How to Use rs-trafilatura with spider-rs
Source: Dev.to
Introduction
spider is a high‑performance async web crawler written in Rust. It discovers, fetches, and queues URLs — but content extraction is left to you. rs‑trafilatura slots in as the extraction layer, providing page‑type‑aware content extraction with quality scoring on every crawled page.
Adding the dependencies
Add both crates to your Cargo.toml:
[dependencies]
rs-trafilatura = { version = "0.2", features = ["spider"] }
spider = "2"
tokio = { version = "1", features = ["full"] }The spider feature flag enables rs_trafilatura::spider_integration, which provides convenience functions that accept spider’s Page type directly.
Simple extraction (crawl then process)
use spider::website::Website;
use rs_trafilatura::spider_integration::extract_page;
#[tokio::main]
async fn main() {
let mut website = Website::new("https://example.com");
website.crawl().await;
for page in website.get_pages().into_iter().flatten() {
match extract_page(&page) {
Ok(result) => {
println!(
"[{}] {} (confidence: {:.2})",
result.metadata.page_type.unwrap_or_default(),
result.metadata.title.unwrap_or_default(),
result.extraction_quality,
);
println!(" Content: {} chars", result.content_text.len());
}
Err(e) => eprintln!(" Extraction failed: {e}"),
}
}
}extract_page takes a &Page and returns Result. The page URL is automatically passed to the classifier for page‑type detection.

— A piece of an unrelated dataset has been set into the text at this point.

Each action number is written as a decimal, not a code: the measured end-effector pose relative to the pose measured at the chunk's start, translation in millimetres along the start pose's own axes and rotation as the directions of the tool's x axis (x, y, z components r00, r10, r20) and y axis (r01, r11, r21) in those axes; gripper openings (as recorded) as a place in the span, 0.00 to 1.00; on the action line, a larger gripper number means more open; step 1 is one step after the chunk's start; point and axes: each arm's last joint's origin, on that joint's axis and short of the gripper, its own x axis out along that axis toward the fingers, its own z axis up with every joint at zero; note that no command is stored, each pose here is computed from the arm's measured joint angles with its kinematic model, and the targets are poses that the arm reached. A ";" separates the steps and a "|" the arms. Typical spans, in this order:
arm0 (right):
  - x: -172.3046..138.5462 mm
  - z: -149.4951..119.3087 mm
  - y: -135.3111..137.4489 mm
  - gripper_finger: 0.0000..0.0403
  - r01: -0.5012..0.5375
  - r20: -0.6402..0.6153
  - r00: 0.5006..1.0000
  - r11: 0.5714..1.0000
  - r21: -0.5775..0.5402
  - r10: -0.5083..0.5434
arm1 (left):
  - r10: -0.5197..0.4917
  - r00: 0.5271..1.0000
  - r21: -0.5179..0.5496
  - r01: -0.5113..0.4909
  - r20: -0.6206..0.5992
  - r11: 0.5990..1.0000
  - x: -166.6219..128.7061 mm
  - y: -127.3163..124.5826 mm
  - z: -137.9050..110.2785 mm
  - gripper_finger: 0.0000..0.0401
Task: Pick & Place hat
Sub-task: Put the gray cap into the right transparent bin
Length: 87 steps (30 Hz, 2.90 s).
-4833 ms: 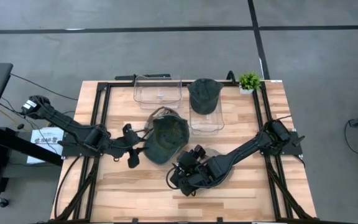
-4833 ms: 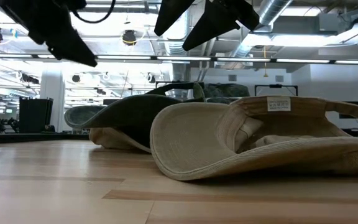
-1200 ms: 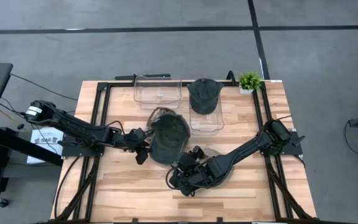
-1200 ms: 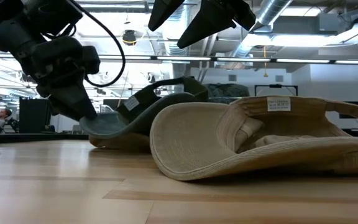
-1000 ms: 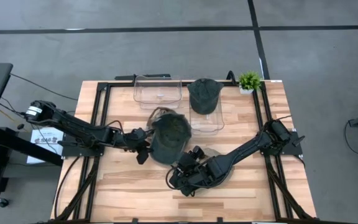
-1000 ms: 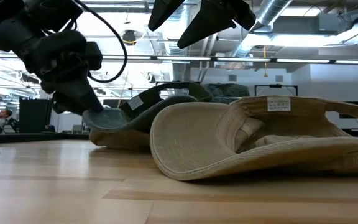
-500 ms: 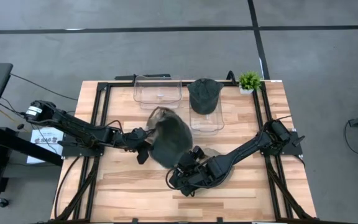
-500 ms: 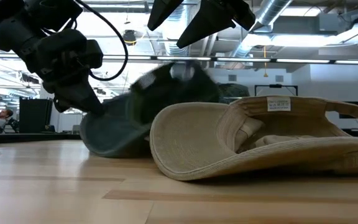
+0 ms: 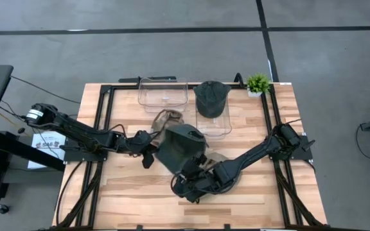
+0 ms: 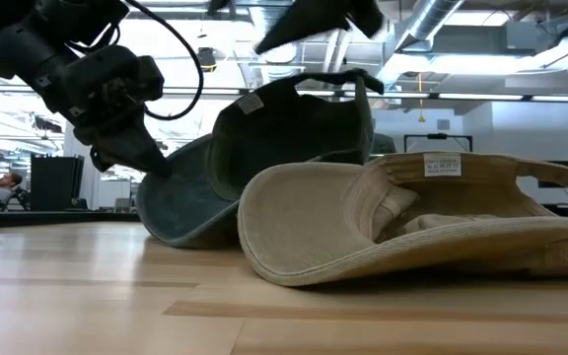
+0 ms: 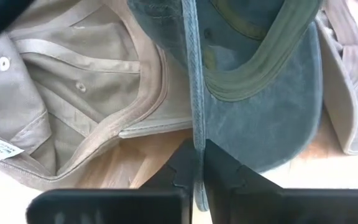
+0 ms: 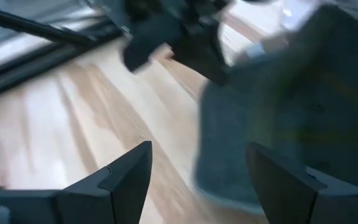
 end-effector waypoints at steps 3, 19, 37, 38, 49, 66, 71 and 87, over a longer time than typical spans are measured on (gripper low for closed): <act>-4.0 7.8 8.3 0.62 -0.056 0.052 0.997 0.998 -0.029 0.057 | -0.013 1.000 -0.007 0.013 0.022 1.000 -4.7 -0.2 3.2 0.04; -100.5 82.6 42.8 0.62 0.201 0.471 0.877 0.961 -0.192 -0.090 | -0.239 0.938 0.093 0.222 0.252 0.971 -63.1 -11.7 27.1 0.04; -118.6 158.0 -7.7 0.62 0.706 0.547 0.647 0.688 -0.167 -0.531 | -0.385 0.881 0.167 0.351 0.274 0.921 -85.4 -31.3 19.0 0.03; -115.4 162.4 -12.4 0.62 0.718 0.543 0.639 0.677 -0.164 -0.545 | -0.393 0.878 0.170 0.359 0.271 0.918 -86.1 -32.4 18.2 0.03; -75.5 152.6 -33.6 0.62 0.784 0.520 0.614 0.533 -0.318 -0.594 | -0.381 0.873 0.170 0.344 0.305 0.923 -90.7 -37.2 15.7 0.04; -14.8 87.2 -45.2 0.62 0.739 0.476 0.661 0.615 -0.275 -0.580 | -0.296 0.856 0.114 0.273 0.425 0.955 -88.3 -30.0 30.9 0.06; -6.5 90.2 -54.1 0.62 0.763 0.474 0.635 0.590 -0.265 -0.610 | -0.339 0.857 0.132 0.312 0.389 0.941 -86.1 -32.8 28.5 0.03; -5.4 93.4 -60.1 0.62 0.822 0.502 0.564 0.384 -0.421 -0.656 | -0.334 0.880 0.153 0.299 0.338 0.942 -76.2 -36.1 23.1 0.06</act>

Streaming extraction (process pages as they arrive)
use spider::website::Website;
use rs_trafilatura::spider_integration::extract_page;
#[tokio::main]
async fn main() {
let mut website = Website::new("https://example.com");
let mut rx = website.subscribe(0).unwrap();
let handle = tokio::spawn(async move {
let mut count = 0;
while let Ok(page) = rx.recv().await {
if let Ok(result) = extract_page(&page) {
count += 1;
println!(
"[{count}] {} → {} ({:.2})",
page.get_url(),
result.metadata.page_type.unwrap_or_default(),
result.extraction_quality,
);
}
}
println!("Extracted {count} pages");
});
website.crawl().await;
website.unsubscribe();
let _ = handle.await;
}Each page is extracted in the spawned task as soon as spider fetches it. Extraction takes ~44 ms per page, so it easily keeps up with typical crawl rates.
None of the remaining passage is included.